Win or Lose, Éric Zemmour is the Future of the French Right | Opinion

Despite Éric Zemmour's grand entrance into the French presidential race—in which the right-wing politician was expected to contend for second place—recent polling puts him in fourth behind established right-wing party candidates Marine Le Pen and Valérie Pécresse, who are neck-and-neck for second. But regardless of which woman makes it to the runoff against Emmanuel Macron, polling indicates neither has a solid chance of rallying enough voters to defeat the incumbent. The probable defeats of Pécresse and Le Pen risk being the swan songs of both the already weakened political parties they lead: Les Républicains and the National Rally, the historical center-right and far-right parties, respectively. Their fading legitimacy raises the question of what lies ahead for the French right, which is proportionally the largest ideological force in France, encompassing over 40 percent of French voters. In the political long game that will begin post-election, Zemmour and his call for a "union of the rights" will play a central role in any attempts to forge a new right-wing political force capable of winning elections.

Since announcing his run, Zemmour has aimed for an unprecedented union of the different right-wing elements in France. This idea gained traction in the past decade in both far-right and traditional right-wing militant circles as an innovative strategy to win elections, but its rise has correlated with the structural weakening of Les Républicains and National Rally.
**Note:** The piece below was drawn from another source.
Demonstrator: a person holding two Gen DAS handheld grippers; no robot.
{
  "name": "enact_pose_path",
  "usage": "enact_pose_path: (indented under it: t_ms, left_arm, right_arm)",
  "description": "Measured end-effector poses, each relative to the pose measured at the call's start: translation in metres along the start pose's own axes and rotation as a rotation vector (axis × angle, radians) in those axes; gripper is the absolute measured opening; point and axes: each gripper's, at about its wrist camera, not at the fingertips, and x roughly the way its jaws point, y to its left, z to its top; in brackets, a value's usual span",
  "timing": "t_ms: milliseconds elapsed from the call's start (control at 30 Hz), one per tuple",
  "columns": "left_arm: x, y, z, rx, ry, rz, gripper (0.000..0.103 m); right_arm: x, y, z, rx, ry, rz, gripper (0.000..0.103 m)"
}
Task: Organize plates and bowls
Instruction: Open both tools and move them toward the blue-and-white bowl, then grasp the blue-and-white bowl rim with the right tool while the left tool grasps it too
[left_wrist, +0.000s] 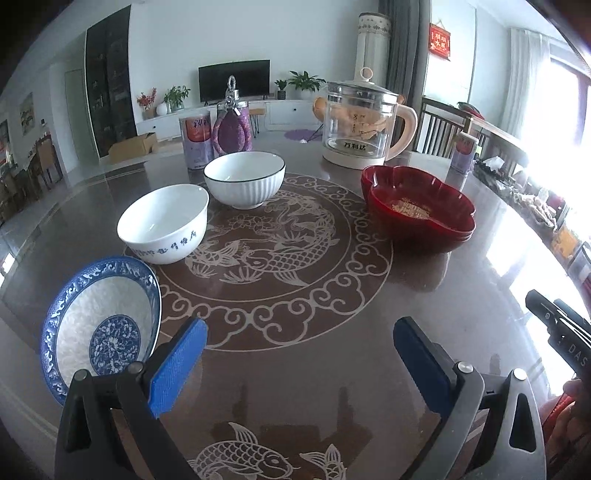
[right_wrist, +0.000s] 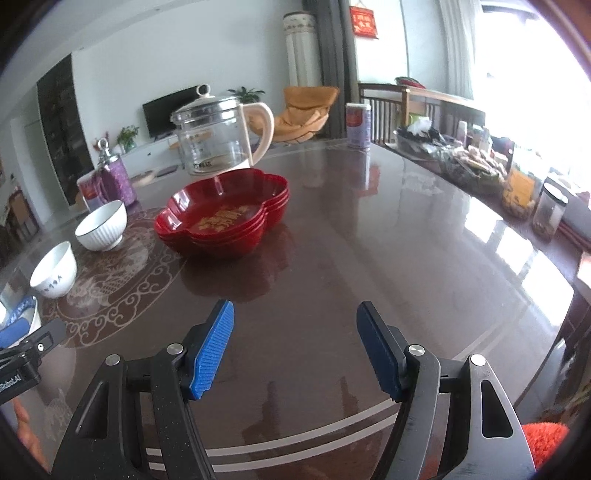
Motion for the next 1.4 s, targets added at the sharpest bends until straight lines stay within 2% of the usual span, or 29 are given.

Les Républicains has historically been the center of gravity of a heterogenous "Gaullist" right: from centrists and economic liberals to security and immigration hawks to cultural conservatives. This ability to unite diverse strains of the right enabled Les Républicains to succeed electorally in the past. Until now, they have refused any alliance with the far-right, branding themselves not as a party of populism but as a party capable of governing.
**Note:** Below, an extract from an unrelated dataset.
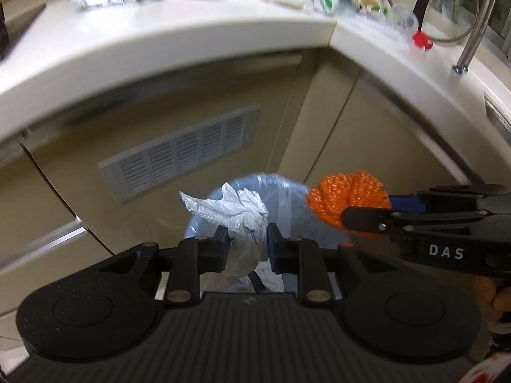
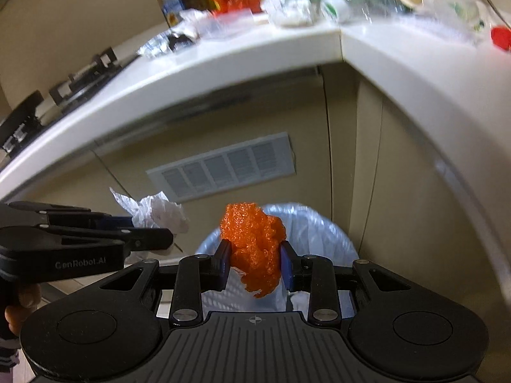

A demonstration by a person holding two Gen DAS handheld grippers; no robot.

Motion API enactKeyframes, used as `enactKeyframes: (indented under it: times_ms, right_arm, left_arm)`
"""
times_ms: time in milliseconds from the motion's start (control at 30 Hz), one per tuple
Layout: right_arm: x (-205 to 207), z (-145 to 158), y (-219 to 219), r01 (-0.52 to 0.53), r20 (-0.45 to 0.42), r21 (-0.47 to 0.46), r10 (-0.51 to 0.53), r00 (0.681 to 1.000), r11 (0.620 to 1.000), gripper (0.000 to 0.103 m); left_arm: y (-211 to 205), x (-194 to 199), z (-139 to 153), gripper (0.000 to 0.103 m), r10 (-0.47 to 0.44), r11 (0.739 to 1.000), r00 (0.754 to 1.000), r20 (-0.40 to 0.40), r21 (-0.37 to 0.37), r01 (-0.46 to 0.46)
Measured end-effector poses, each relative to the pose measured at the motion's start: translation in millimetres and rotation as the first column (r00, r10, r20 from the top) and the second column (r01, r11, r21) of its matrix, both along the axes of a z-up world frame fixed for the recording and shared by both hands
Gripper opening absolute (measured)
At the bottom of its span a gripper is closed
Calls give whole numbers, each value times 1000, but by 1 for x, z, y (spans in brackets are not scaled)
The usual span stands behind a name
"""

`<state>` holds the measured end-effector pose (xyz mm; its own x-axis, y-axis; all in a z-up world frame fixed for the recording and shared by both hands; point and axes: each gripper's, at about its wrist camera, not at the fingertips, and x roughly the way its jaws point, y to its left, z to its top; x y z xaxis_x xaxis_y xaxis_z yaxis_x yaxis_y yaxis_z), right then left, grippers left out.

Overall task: Collect trash
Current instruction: 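Carry both items over the wastebasket and open the left tool to drop the wrapper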

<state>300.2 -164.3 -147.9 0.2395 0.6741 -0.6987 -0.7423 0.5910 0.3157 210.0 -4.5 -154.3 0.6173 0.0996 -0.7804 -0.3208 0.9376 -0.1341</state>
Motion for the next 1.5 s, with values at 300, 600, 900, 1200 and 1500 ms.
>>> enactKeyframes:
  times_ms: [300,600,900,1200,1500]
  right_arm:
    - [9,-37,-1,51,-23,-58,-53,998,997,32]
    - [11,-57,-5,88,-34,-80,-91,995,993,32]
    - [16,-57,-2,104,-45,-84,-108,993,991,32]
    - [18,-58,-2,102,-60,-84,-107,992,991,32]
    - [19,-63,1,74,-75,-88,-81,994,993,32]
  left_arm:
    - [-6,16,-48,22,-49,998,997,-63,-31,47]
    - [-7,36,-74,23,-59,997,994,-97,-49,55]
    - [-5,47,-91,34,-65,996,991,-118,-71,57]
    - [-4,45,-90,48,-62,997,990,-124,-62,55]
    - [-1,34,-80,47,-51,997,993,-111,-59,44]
Nevertheless, in recent years under the leadership of Laurent Wauquiez, the party worked diligently to woo far-right voters by adopting their themes and rhetoric. This strategy enjoyed support amongst the party's militants, who had broadly begun warming to the idea of a union of different right-wing elements. However, it did not suit all ideological factions, and many centrist elements of the party departed—including current presidential nominee Valérie Pécresse.

Eric Zemmour campaign rally
French far-right party Reconquete! presidential candidate Eric Zemmour (C) raises his arms flanked by Reconquete!'s spokesperson Gilbert Collard (L) and Digital Communication Manager of the "Friends of Eric Zemmour" Samuel Lafont (R) during a campaign rally in Lille, northern France, on February 5, 2022, ahead of the April 2022 presidential election in France. JULIEN DE ROSA / AFP/Getty Images

The current regional council president—somewhat similar to a governor—of the wealthy and culturally liberal Ile-de-France region that encompasses Paris, Pécresse rejoined Les Républicains and won the party's presidential primary by campaigning as an experienced moderate capable of reuniting the center-right. However, this reconciliation has little chance of holding after the election if Pécresse loses. A loss would likely pull the party apart; centrist elements will continue their already significant flight to Emmanuel Macron's party, La République en Marche, while the hard-right factions of Les Républicains will defect to Zemmour, whose beliefs they largely share. Recent defections by two of Les Républicains' former leaders, Eric Woerth to Macron and Guillaume Peltier to Zemmour, foreshadow what is to come.

The picture for the National Rally party is even more dire. Marine Le Pen has lost favor among her base through her attempts at moderating the party's positions to widen its electoral appeal. A large part of this base has been absorbed by Zemmour (the summer prior to his candidacy, Le Pen was polling at 25 percent, but is at 16 percent today). Furthermore, Le Pen has already lost two presidential runs, and it is unlikely her leadership will survive a third.

Without any logical successor to Le Pen, many in her party will abandon the debt-ridden National Rally for Zemmour's new, ideologically similar Reconquest party, which benefits from a war chest filled with the dues of its over 100,000 members. Here again, the defection of prominent National Rally leaders to Zemmour, from Gilbert Collard to Jean Messiha, foreshadows what is to come.

It is unclear whether Zemmour's vision for a "union of the rights" is totally realistic. There are important ideological differences between the Gaullist right and the far-right, including disagreements over economic liberalism, the European Union and the future of the welfare state. However, there is consensus on the need for increased state authority and security, as well as an overhaul of immigration and assimilation policies—precisely the themes Zemmour has focused on. The deterioration of the other parties, combined with the ascendance of the Reconquest Party, will enable Zemmour to act as kingmaker in the realignment that is to come. His influence will also solidify the role of populism, as long as it advocates for the defense of the notion of a French people and civilization, as a primary goal for the French right. If such a reconstruction occurs and proves capable of winning elections, the implications for the future strength of European populism cannot be understated.

Angélique Talmor is a graduate student at Harvard's Kennedy School and a fellow at the Tikvah Fund.

The views expressed in this article are the writer's own.